Apollo 11 Lunar Module

There’s an image that regularly makes the rounds on social media, one from the ’80s, which features a man surrounded by technology of the day — a video camera, a boombox, a Walkman, a Betamax player, a calculator and so forth. A common caption attached to the photo is that now, all of the devices the man has can fit into our pockets. That’s a pretty mind-blowing fact when you really think about it. However, it’s not even close to an awe-inspiring comparison with a much older, much grander technological achievement.

This past week, America — and, indeed, the world — celebrated 45 years since NASA successfully put the first men on the moon. On July 20, 1969, Neil Armstrong and Buzz Aldrin, with Michael Collins monitoring from above, took humanity’s first steps on another world.
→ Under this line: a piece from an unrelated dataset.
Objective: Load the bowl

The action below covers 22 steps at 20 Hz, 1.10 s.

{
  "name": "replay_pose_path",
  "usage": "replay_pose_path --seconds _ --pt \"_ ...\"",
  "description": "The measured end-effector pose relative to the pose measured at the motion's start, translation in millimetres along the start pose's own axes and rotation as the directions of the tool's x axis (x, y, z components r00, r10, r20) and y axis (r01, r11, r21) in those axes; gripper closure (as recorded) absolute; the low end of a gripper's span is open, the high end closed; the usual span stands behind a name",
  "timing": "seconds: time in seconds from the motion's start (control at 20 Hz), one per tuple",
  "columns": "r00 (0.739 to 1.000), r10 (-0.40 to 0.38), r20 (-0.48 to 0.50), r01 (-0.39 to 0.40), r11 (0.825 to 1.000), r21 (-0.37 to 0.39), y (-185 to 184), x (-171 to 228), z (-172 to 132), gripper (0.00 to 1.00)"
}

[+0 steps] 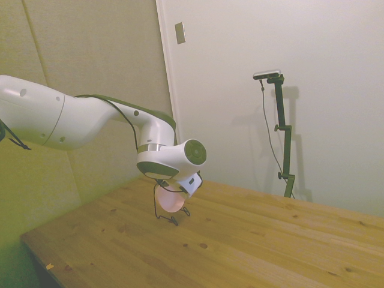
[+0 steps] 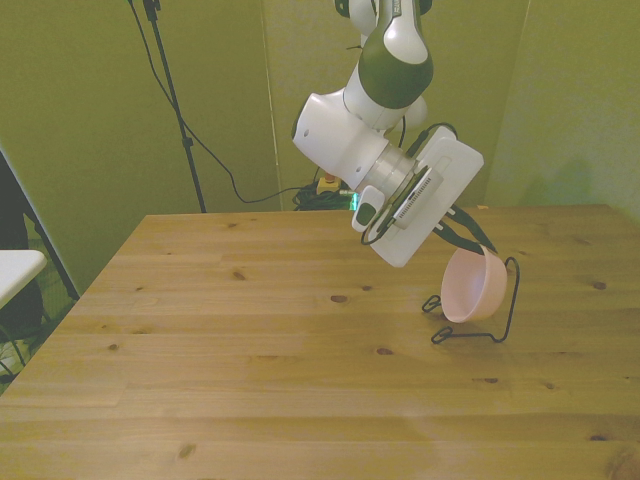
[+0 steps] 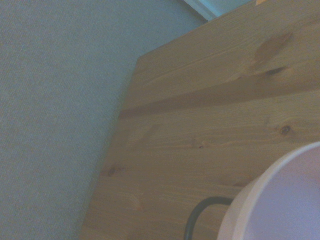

It was, as Armstrong told the world watching at home, “one giant leap for mankind.” It was also, reflecting on the events from a modern perspective, something of a miracle.

The ’60s were marked by a leap in technological capabilities. Previous computers and electronic circuits relied on vacuum tubes to process their information, but the ’60s brought the mass production of the staple of all modern electronics: the transistor. The transistor enabled smaller, more efficient computers and processing devices, which in turn led to the creation of the integrated circuit — more commonly known as the microchip. Of course, the development of the microchip and fast adoption of the transistor would likely have been much slower had it not been for one organization: NASA.

NASA’s space race with the Soviet Union was, by this point, culminating towards one objective: getting a man on the moon. The Soviets had succeeded in putting the first human in space, with Yuri Gagarin, and America wasn’t going to let them grab the next major milestone. The Apollo program would be NASA’s magnum opus, an achievement unrivalled to that point. However, it also demanded a serious amount of computational power. From NASA’s mission control, to the rocket’s power systems, to the command module’s guidance computer and the lunar lander’s control scheme, everything demanded new, original software and technology to help NASA achieve their goal.